« NOTRE DERNIER acheminement de traitements remonte à décembre dernier. Depuis deux semaines, nous ne pouvons plus rien envoyer et les stocks dans les zones occupées vont s’épuiser », s’inquiète Stéphane Besançon, directeur général de l’organisation non-gouvernementale Santé Diabète. La guerre ouverte vient de porter un ultime coup à la déstructuration du système de soins pour le diabète. Un drame pour les milliers de diabétiques. En temps normal, cette maladie non-transmissible est souvent oubliée, car considérée - à tort - comme propre aux pays riches, malgré une prévalence de 3,3 % de diabète de type 2 chez les 20-79 ans au Mali. En temps de guerre, les diabétiques doivent en outre craindre les ruptures de traitement.
Longue déstabilisation.
Les difficultés ne datent pas de l’intervention militaire française. Depuis l’occupation du nord par les groupes armés islamistes, en avril 2012, les infrastructures sanitaires ont été saccagées, notamment à Gao, les pharmacies, pillées. À Douentza et à Tombouctou, les 3 médecins référents pour le diabète quittent la zone. Mais grâce à un décret du ministère de la Santé, autorisant un approvisionnement humanitaire et gratuit, les traitements parviennent aux malades, via les ONG internationales, les associations de patients, et l’État.

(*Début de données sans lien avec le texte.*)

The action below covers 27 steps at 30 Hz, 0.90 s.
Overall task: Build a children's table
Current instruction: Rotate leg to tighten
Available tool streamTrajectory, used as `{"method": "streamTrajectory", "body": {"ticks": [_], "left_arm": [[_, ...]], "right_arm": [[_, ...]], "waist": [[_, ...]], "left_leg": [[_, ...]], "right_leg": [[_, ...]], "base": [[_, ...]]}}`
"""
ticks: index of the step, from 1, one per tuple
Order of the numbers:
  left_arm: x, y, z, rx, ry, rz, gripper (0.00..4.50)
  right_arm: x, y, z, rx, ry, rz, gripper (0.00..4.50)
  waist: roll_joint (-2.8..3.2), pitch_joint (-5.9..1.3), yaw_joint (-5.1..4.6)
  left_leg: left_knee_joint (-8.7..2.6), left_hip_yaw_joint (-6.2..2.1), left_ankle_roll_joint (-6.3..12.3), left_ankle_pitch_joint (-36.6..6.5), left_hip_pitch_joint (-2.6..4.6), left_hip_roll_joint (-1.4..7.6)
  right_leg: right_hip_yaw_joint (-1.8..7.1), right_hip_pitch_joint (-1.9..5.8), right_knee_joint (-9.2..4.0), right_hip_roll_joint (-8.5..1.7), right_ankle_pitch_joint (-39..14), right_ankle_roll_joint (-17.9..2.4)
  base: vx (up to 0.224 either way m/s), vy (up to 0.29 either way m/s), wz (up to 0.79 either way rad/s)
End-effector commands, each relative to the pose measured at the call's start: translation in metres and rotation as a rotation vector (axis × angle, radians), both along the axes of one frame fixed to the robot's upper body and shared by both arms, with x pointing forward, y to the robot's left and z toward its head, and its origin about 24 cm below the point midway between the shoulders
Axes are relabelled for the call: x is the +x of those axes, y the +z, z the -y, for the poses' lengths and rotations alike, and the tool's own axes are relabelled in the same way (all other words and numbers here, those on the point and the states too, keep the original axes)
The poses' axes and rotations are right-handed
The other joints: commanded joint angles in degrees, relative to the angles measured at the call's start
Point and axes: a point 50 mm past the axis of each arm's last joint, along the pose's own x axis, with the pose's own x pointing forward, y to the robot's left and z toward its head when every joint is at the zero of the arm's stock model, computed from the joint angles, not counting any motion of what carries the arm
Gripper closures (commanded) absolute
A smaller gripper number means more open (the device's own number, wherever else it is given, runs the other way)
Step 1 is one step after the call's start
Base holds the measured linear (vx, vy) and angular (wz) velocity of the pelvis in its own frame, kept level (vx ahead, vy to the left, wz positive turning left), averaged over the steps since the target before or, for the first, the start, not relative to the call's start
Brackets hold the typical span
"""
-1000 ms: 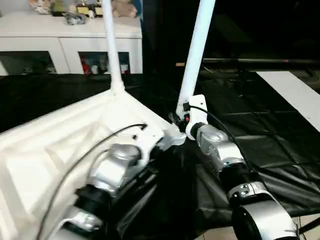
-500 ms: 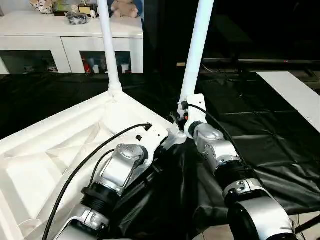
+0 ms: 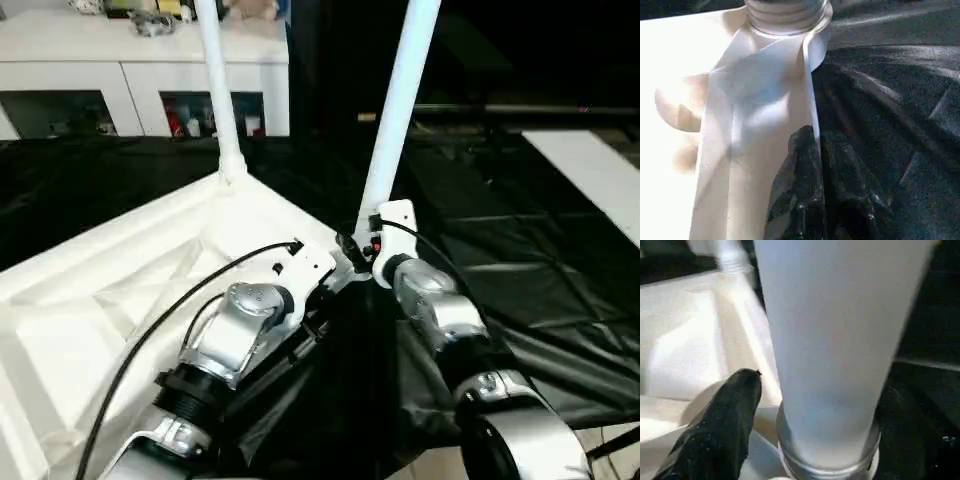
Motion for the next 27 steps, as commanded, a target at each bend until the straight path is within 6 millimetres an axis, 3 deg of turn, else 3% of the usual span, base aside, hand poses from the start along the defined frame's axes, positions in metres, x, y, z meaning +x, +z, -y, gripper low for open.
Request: {"method": "streamTrajectory", "body": {"ticks": [1, 2, 3, 4, 6, 8, 9, 10, 13, 16, 17, 23, 27], "left_arm": [[-0.003, 0.000, 0.007, 0.005, -0.106, 0.015, 4.50], [-0.004, 0.001, 0.003, 0.009, -0.132, 0.023, 4.50], [-0.005, 0.003, 0.000, 0.007, -0.163, 0.032, 4.50], [-0.006, 0.004, -0.004, 0.012, -0.181, 0.033, 4.50], [-0.006, 0.006, -0.010, 0.019, -0.216, 0.047, 4.50], [-0.009, 0.010, -0.018, 0.018, -0.282, 0.064, 4.50], [-0.012, 0.013, -0.022, 0.009, -0.328, 0.079, 4.50], [-0.014, 0.015, -0.025, 0.000, -0.367, 0.085, 4.50], [-0.017, 0.018, -0.038, 0.006, -0.402, 0.067, 4.50], [-0.017, 0.020, -0.046, 0.017, -0.433, 0.092, 4.50], [-0.017, 0.020, -0.050, 0.016, -0.444, 0.101, 4.50], [-0.019, 0.020, -0.059, -0.004, -0.459, 0.087, 4.50], [-0.019, 0.019, -0.061, -0.009, -0.463, 0.080, 4.50]], "right_arm": [[-0.015, -0.011, -0.019, 0.029, 0.162, -0.050, 0.56], [-0.015, -0.007, -0.015, 0.026, 0.178, -0.023, 0.46], [-0.015, -0.004, -0.011, 0.022, 0.188, -0.004, 0.32], [-0.016, 0.000, -0.007, 0.015, 0.206, 0.020, 0.20], [-0.017, 0.004, -0.001, -0.002, 0.222, 0.051, 0.10], [-0.022, 0.010, 0.005, -0.014, 0.275, 0.086, 0.05], [-0.025, 0.013, 0.007, -0.014, 0.305, 0.097, 0.05], [-0.028, 0.015, 0.009, -0.009, 0.339, 0.102, 0.05], [-0.044, 0.016, 0.013, -0.044, 0.509, 0.108, 0.05], [-0.053, 0.013, 0.017, -0.071, 0.596, 0.098, 0.05], [-0.056, 0.012, 0.019, -0.078, 0.623, 0.102, 0.05], [-0.059, 0.013, 0.021, -0.092, 0.672, 0.137, 0.05], [-0.057, 0.010, 0.024, -0.110, 0.668, 0.127, 0.05]], "waist": [[0.11, -1.30, -0.08], [0.29, -1.33, -0.14], [0.33, -1.95, 0.14], [0.44, -2.19, 0.36], [0.58, -2.24, 0.22], [0.75, -2.33, 0.53], [0.93, -2.77, 0.38], [0.99, -3.02, 0.47], [1.18, -3.30, 0.57], [1.21, -2.98, 0.69], [1.33, -2.71, 0.76], [1.13, -2.07, 0.46], [0.92, -2.26, 0.55]], "left_leg": [[-4.12, -0.57, 1.81, -16.4, -0.16, 3.46], [-4.03, -0.48, 1.61, -17.5, -0.24, 3.28], [-3.71, -0.44, 1.72, -14.7, -0.49, 3.27], [-3.42, -0.34, 2.25, -10.0, -0.74, 3.36], [-2.89, 0.04, 3.05, -5.3, -1.08, 3.28], [-2.53, 0.31, 3.67, -2.6, -1.02, 3.19], [-2.11, 0.40, 4.26, 0.1, -1.14, 3.18], [-1.54, 0.52, 5.15, 2.6, -1.16, 2.92], [-0.85, 0.59, 7.09, 6.2, -1.01, 2.85], [-1.00, 0.65, 6.71, 3.0, -1.20, 2.95], [-1.21, 0.62, 5.93, -0.3, -1.13, 3.22], [-1.61, 0.78, 2.72, -8.8, -1.05, 3.45], [-1.37, 0.85, 2.64, -7.8, -1.01, 3.35]], "right_leg": [[2.73, 0.64, -4.93, -4.49, -15.2, -8.4], [2.85, 0.62, -4.98, -4.69, -17.5, -8.3], [3.06, 0.98, -4.89, -4.90, -16.7, -7.9], [2.91, 1.13, -4.26, -4.63, -10.3, -8.3], [2.66, 1.37, -3.26, -4.42, -1.6, -10.2], [2.37, 1.62, -2.73, -4.19, 4.0, -11.3], [2.32, 1.85, -1.91, -4.01, 9.7, -11.9], [2.21, 1.87, -1.40, -3.62, 15.9, -12.2], [1.88, 1.66, -0.46, -3.15, 25.5, -12.8], [1.80, 1.77, -0.70, -3.45, 21.8, -13.1], [1.80, 1.63, -1.13, -3.70, 16.1, -13.2], [2.44, 1.20, -1.88, -4.27, 0.8, -13.4], [2.57, 1.19, -1.78, -4.26, -0.2, -13.2]], "base": [[0.000, 0.000, 0.00], [0.000, 0.000, 0.00], [0.000, 0.000, 0.00], [0.000, 0.000, 0.00], [0.000, 0.000, 0.00], [0.000, 0.000, 0.00], [0.000, 0.000, 0.00], [0.000, 0.000, 0.00], [0.000, 0.000, 0.00], [0.000, 0.000, 0.00], [0.000, 0.000, 0.00], [-0.010, 0.001, 0.00], [0.000, 0.000, 0.00]]}}
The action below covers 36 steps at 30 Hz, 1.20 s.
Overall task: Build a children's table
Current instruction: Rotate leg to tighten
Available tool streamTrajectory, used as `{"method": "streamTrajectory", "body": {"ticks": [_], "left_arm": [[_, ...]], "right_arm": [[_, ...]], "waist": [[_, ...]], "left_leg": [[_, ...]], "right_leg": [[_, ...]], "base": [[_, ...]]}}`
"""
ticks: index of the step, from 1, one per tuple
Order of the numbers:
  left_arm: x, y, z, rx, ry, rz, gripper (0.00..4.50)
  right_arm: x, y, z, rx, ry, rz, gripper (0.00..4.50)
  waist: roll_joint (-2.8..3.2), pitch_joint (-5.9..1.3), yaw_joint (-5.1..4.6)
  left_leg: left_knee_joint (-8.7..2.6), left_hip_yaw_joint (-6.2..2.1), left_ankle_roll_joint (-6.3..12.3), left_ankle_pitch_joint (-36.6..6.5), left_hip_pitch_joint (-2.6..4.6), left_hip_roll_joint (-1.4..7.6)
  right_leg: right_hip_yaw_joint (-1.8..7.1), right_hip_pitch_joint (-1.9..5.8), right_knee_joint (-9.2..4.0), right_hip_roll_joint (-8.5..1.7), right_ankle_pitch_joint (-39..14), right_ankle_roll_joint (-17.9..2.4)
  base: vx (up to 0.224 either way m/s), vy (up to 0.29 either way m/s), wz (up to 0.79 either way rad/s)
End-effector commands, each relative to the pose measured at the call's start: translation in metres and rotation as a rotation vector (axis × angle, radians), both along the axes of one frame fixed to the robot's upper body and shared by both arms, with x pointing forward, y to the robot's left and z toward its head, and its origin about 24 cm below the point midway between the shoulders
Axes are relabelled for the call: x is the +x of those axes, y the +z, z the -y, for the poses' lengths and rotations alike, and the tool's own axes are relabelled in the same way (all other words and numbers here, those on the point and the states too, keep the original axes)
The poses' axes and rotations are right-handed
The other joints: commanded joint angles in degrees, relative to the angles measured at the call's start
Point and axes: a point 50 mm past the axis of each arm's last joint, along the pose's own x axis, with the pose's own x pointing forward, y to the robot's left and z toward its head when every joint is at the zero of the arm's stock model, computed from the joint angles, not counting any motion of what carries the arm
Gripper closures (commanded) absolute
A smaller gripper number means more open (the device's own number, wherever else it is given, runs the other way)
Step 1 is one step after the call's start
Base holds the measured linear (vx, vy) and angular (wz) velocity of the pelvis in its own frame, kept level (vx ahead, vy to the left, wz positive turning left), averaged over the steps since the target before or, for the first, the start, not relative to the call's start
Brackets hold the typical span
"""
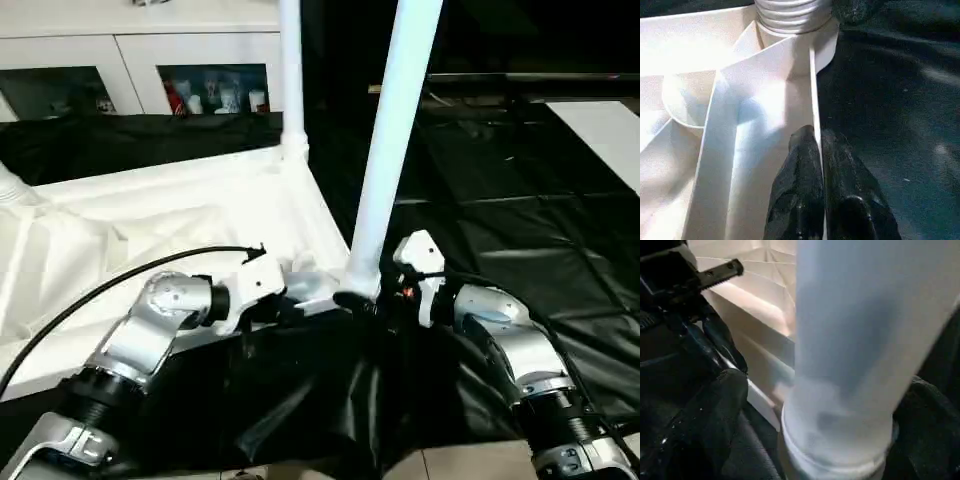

Les personnes déplacées parviennent à rejoindre la capitale Bamako. Fin décembre, Santé Diabète recense une quarantaine de diabétiques venus du Nord à Bamako, dont 3 enfants souffrant de diabète de type 1.
Mais depuis janvier, la confusion règne. Au nord, l’espoir ne peut venir que du repositionnement des ONG urgentistes, susceptibles d’apporter les médicaments, en fonction de l’évolution du conflit. Seul le personnel médical natif des régions occupées est demeuré sur place. Plusieurs zones comme Mopti, proche de Konna, la porte vers le Sud, ou Diabali, plus à l’Ouest, sont dans des situations floues, fluctuantes au grès des lignes de front.
« Aujourd’hui, nous ne pouvons pas savoir combien de personnes sont en détresse au Nord. En juin à Mopti, j’ai constaté des cas de diabètes dans les camps de déplacés. Mais ces dernières semaines, nous avons peu d’informations », explique le Dr Ibrahim Nientao, médecin endocrinologue à l’Hôpital du Mali (Bamako). « Un médecin référent diabète est à Mopti, mais il risque d’être occupé par les blessés de guerre », poursuit-il.
Le Sud dans l’attente.
Si la guerre touche directement le Nord, la crise se ressent sur l’ensemble du territoire. Secouée par la répétition des conflits, la Pharmacie populaire du Mali, chargée d’acheter les médicaments sur les marchés internationaux, affronte des problèmes liés aux événements. Actuellement, il n’y a plus une boîte d’antidiabétique oral metformine dans le stock central. Il reste 1 100 cachets de glibenclamide dans tout le pays. « Nous n’avons plus d’insuline mixte. L’insuline pour les enfants pourrait aussi manquer d’ici 15 jours », constate le Pr Assa Sidibe, chef du service d’endocrinologie à l’Hôpital national du Mali. Mais elle relativise : « Pour l’instant, pas un collègue dans tout le CHU m’a dit qu’il ne pouvait pas dispenser les traitements faute de la molécule nécessaire. »
À Bamako, les personnes déplacées sont de plus en plus nombreuses. « Nous avons pris en charge au moins une vingtaine de patients du Nord, venus dans leur famille. Beaucoup présentent un déséquilibre glycémique », constate le Pr Sidibe. « Nous observons énormément de pieds diabétiques, car les traitements ne peuvent être suivis, sans compter le stress généré par la situation », poursuit la médecin, qui a compté 4 à 5 amputations dans la semaine du 14 au 20 janvier.
Pour l’heure, les médecins du Sud, appuyés par ceux du nord qui ont fui les zones de combat, parviennent à contrôler la situation. L’ONG Santé Diabète Mali se tient prête à fournir les molécules nécessaires aux ONG urgentistes pour les zones nord, à envoyer des kits d’urgence et des kits pieds à Mopti et à l’hôpital du Mali tout en poursuivant la prise en charge gratuite des patients déplacés. Mais trouver des donateurs ou de l’argent devient urgent.